The purpose of a harmonic analysis is to determine, how a structure will behave, if it is exposed to an oscillating force at a certain frequency. For example, an oscillating conveyer or a vibrating chute for some bulk material may be driven by an unbalance motor. The motor is exerting a sinusoidally oscillating force on the conveyer which will make the latter oscillate at the same frequency, however, with a phase shift and an amplitude depending on the position within the conveyer. As a result, the conveyer will experience an oscillating deformation accompanied by internal stresses. The stress amplitudes will depend on the construction design of the conveyer, on the materials, and, of course, on the amplitude and the frequency of the driving force. In this case, the conveyer will not oscillate at one of its natural frequencies (which may be investigated in a modal analysis), but at the frequency forced by the motor. If the conveyer is designed correctly, the exciting frequency will not match any of the conveyer's natural frequencies. (Otherwise, the resulting deformations and the internal stress levels would be very high and the device's lifetime probably very short.) The smaller the gap between the exciting frequency and any of the natural frequencies, the higher the resulting stress amplitudes and the shorter will be the lifetime of the device.
In a harmonic analysis a finite element model of the construction to be investigated is created, and the exciting forces are included through appropriate boundary conditions. Ultimate target of the analysis and main interest of the design engineer is to know the vibration-induced stresses and, especially, stress amplitudes and mean stresses at the hotspots. The locations of these hotspots typically turn out not to be in places of maximium displacement, but, quite contrary, in positions which are rather constrained.

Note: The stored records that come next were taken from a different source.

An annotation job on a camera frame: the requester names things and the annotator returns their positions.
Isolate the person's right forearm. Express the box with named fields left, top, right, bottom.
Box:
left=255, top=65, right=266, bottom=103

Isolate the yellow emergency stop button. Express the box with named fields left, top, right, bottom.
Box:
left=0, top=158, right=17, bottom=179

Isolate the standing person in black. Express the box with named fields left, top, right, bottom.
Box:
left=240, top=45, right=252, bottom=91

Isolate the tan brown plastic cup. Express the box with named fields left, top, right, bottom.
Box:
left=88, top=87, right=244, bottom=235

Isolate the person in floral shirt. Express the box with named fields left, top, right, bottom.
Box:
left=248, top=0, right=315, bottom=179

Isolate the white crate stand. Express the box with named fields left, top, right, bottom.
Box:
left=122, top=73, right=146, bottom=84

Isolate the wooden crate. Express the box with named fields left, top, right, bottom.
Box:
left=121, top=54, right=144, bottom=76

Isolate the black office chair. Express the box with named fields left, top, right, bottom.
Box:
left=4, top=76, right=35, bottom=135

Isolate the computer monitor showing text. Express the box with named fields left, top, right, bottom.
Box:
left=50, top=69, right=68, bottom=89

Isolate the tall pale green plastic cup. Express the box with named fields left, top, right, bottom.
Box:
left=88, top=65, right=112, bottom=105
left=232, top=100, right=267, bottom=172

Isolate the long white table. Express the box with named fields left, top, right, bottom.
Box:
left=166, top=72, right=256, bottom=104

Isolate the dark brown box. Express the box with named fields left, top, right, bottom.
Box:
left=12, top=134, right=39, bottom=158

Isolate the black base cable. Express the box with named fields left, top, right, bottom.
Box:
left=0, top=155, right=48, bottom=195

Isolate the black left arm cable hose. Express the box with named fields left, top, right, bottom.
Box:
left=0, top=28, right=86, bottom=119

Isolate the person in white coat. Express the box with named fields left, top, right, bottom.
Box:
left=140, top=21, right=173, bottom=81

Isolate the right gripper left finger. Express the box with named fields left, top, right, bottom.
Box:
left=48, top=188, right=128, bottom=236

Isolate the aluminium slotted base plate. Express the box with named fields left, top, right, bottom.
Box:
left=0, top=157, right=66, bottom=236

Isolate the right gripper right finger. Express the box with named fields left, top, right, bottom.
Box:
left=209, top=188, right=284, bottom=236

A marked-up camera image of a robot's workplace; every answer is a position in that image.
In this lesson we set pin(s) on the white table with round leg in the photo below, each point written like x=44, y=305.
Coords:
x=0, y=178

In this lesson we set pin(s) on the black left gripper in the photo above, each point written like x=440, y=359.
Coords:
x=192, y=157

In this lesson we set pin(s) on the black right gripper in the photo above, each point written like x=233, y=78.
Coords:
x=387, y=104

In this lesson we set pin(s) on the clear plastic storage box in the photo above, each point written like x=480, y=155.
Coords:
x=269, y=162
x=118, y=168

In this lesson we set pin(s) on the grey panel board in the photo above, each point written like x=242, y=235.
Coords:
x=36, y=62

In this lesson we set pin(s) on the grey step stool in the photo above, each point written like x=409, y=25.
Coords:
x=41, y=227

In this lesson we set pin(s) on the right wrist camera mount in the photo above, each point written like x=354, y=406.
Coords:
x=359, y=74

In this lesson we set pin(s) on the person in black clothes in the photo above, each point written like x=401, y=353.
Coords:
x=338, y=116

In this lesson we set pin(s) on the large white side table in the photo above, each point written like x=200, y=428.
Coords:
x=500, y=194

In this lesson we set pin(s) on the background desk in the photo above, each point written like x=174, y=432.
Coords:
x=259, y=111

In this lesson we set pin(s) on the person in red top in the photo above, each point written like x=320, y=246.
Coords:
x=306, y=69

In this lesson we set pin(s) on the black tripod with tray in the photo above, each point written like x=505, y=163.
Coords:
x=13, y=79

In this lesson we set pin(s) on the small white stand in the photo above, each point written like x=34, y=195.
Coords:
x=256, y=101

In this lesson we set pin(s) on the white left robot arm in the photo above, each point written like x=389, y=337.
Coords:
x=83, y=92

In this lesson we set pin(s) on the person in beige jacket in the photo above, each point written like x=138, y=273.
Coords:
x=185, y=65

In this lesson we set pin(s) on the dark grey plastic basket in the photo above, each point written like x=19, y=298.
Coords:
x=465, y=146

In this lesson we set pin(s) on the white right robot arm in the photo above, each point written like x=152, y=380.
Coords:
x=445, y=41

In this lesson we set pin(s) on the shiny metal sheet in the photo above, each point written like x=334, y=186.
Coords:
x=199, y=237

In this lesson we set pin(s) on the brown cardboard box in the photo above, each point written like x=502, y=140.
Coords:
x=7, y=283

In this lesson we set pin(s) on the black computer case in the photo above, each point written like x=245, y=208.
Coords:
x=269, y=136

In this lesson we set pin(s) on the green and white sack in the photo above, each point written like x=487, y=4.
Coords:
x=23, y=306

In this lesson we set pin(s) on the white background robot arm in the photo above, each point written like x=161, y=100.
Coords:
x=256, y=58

For the purposes of illustration, let's take a very simple example. A cantilever with transversal load will be maximal deflected at it's loose end. However, the maximal stresses will arise at the fixed support, where also the bending moment is maximal.

If the exciting frequency is variable it makes sense to do the analysis for several frequencies. Once the finite element model is created, it just needs to change the boundary conditions for each frequency and start another computational run. In this way, the dependency of the internal stress amplitudes on the excitation frequency can be monitored. This procedure is called a frequency response analysis.

Frequently, a harmonic analysis will be followed by a fatigue analysis. If required, we will assess the hotspots' stress amplitudes and mean stresses according to the appropriate technical guideline (FKM, ASME BPVC - Boiler and Pressure Vessel Code).